Glossary

What Is MPEG-DASH?

An adaptive bitrate streaming protocol that works similarly to HLS but is an open international standard rather than a proprietary format.

Definition

MPEG-DASH (Dynamic Adaptive Streaming over HTTP) is an international standard for adaptive bitrate streaming, ratified by ISO. Like HLS, it breaks video into small segments and uses a manifest file to let the player switch between quality levels based on network conditions. The key difference is that DASH is codec-agnostic and an open standard, while HLS was developed by Apple and originally tied to specific codecs.

How It Works

DASH uses an XML-based manifest called an MPD (Media Presentation Description) instead of HLS's M3U8 playlist. The MPD describes all available quality levels (called representations), organized into adaptation sets for video, audio, and subtitles. Each representation is split into segments that the player downloads sequentially.

The adaptive logic works the same way as HLS: the player monitors bandwidth and switches between representations to balance quality and buffering. DASH supports a wider range of segment formats and can use any codec, giving platform builders more flexibility.

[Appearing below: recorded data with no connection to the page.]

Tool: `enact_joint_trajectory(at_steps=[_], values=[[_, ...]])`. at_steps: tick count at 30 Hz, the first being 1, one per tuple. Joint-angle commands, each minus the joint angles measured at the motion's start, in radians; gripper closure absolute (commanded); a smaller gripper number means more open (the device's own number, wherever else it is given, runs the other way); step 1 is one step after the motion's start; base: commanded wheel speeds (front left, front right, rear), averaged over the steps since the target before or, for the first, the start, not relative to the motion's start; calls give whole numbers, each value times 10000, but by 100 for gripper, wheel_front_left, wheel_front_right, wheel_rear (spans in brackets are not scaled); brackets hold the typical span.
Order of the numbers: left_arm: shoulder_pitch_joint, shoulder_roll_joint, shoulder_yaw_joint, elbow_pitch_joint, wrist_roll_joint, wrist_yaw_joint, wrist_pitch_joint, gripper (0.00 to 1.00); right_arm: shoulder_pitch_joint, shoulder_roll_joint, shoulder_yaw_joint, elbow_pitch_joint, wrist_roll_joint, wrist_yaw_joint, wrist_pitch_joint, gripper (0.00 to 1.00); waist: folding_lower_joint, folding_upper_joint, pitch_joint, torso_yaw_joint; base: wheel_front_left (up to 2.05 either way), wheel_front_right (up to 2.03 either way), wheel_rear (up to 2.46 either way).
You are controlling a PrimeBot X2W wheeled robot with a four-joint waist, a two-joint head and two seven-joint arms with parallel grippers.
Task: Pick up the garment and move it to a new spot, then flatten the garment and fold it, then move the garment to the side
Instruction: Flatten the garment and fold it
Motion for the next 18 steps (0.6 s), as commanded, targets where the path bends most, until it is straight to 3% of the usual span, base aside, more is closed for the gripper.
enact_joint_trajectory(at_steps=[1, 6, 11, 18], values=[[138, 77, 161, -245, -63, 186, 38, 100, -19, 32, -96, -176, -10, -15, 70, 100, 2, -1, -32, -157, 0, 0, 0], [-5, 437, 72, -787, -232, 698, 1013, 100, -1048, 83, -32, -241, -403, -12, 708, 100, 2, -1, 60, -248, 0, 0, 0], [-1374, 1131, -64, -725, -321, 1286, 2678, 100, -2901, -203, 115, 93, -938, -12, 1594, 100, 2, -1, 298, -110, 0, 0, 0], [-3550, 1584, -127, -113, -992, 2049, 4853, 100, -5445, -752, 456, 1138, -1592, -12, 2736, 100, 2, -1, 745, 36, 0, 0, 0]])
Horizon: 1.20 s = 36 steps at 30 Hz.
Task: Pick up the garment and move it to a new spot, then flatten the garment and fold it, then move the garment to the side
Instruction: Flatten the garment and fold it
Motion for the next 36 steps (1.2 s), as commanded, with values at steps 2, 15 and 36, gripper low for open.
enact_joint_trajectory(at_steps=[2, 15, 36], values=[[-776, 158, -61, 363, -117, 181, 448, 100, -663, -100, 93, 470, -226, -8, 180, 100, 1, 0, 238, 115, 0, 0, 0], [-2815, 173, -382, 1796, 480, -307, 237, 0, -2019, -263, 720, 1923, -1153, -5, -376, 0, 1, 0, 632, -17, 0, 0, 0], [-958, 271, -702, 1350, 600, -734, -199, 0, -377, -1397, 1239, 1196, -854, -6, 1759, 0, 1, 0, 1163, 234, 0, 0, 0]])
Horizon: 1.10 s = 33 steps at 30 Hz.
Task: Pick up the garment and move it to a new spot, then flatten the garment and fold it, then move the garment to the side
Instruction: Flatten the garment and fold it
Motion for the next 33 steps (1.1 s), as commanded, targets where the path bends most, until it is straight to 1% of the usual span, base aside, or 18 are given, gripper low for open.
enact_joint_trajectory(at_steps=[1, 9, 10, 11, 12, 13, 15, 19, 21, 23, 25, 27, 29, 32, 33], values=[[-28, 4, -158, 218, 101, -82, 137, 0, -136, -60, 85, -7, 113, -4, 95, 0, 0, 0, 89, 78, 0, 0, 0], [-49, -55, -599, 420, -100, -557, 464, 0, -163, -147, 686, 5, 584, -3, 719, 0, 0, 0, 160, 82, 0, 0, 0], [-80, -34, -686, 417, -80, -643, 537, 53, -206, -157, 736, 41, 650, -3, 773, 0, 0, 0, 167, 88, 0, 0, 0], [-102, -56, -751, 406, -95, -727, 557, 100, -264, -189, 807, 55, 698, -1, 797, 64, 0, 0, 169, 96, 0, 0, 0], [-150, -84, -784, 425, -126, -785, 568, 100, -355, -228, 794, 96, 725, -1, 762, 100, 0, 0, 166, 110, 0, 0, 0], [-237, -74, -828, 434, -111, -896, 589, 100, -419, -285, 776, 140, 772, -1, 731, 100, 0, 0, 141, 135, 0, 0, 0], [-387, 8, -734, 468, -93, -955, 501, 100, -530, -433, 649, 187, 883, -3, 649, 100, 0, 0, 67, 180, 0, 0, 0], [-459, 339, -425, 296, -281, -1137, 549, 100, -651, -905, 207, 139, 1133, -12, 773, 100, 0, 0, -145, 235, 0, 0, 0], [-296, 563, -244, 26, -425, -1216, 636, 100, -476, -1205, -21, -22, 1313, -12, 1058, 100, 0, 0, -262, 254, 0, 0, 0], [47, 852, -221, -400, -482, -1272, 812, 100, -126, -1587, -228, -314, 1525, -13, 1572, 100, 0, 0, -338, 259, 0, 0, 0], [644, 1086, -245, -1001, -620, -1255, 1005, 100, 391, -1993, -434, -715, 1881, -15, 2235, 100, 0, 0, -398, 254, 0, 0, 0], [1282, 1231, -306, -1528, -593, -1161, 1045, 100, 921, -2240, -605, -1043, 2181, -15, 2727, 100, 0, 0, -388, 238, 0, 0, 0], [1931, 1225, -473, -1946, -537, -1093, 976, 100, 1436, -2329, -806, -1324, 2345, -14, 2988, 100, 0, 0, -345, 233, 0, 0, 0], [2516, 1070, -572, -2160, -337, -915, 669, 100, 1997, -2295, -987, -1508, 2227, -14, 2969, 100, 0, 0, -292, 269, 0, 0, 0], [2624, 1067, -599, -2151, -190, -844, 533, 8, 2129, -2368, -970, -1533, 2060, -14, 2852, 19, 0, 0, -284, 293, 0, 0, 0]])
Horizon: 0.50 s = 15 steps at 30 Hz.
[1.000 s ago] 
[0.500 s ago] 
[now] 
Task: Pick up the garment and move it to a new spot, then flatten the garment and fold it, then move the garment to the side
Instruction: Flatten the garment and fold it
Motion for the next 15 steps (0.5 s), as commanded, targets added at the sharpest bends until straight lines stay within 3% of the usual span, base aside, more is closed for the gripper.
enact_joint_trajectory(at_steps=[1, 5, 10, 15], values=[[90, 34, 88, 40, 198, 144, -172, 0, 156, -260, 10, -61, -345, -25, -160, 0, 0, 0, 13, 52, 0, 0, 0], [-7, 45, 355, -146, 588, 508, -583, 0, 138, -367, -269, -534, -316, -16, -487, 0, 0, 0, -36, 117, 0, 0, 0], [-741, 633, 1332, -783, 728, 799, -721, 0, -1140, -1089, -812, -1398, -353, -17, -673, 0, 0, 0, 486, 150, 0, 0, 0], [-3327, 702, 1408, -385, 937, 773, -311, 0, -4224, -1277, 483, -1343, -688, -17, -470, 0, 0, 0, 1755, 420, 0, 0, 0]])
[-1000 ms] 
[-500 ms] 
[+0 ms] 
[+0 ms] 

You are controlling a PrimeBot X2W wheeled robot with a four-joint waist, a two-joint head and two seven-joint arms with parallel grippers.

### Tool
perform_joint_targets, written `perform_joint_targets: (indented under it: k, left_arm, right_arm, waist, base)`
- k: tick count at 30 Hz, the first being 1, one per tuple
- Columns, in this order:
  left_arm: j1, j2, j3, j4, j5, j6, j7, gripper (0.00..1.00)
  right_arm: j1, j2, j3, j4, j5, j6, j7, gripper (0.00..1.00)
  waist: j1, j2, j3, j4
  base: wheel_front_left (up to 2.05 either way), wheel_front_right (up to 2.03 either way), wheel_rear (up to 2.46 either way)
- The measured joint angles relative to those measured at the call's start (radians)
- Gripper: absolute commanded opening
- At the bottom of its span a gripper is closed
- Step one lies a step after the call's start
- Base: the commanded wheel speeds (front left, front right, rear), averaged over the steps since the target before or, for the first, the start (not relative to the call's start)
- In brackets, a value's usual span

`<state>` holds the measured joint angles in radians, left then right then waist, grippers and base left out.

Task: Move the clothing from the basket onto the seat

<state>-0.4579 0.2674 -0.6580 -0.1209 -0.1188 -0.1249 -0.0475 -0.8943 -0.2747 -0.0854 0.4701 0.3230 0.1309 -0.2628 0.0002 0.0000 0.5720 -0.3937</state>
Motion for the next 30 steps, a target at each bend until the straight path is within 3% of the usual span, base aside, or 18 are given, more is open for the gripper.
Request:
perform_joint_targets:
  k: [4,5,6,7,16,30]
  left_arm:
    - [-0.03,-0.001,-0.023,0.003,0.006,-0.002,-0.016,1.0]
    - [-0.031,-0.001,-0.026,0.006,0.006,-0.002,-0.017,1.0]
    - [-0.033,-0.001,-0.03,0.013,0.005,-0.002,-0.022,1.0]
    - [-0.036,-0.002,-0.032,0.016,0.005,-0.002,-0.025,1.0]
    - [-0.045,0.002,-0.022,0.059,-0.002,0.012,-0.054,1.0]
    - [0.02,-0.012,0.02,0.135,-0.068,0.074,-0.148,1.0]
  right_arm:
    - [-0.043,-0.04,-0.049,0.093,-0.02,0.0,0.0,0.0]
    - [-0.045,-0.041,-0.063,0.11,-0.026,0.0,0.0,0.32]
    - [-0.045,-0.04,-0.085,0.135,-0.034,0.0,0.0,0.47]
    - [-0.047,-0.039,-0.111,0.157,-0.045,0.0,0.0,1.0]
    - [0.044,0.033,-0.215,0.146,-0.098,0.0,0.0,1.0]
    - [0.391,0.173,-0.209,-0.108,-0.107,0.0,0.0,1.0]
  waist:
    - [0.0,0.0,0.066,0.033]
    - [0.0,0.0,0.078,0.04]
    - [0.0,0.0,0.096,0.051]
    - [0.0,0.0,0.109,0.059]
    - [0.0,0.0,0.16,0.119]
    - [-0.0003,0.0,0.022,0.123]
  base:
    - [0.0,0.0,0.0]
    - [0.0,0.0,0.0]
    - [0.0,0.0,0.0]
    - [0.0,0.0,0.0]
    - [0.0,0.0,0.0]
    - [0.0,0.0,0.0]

In practice, DASH and HLS have converged significantly. Both support similar codecs, both use HTTP delivery, and both achieve comparable performance. The main practical difference is device support: Apple devices natively support HLS but not DASH (DASH requires a JavaScript player like dash.js), while Android and most smart TVs support both. For web delivery, most platforms use HLS as the primary format because of its broader native support.

Why It Matters

DASH matters primarily for platforms that need codec flexibility or must comply with standards that require an open, non-proprietary protocol. For most business video use cases, HLS and DASH produce equivalent results, and the choice comes down to device support requirements. Many large platforms generate both formats to maximize compatibility.

How host.video Handles This

host.video uses HLS as its primary streaming protocol, which provides the broadest device and browser compatibility. HLS with adaptive bitrate streaming covers the needs of virtually every business video use case.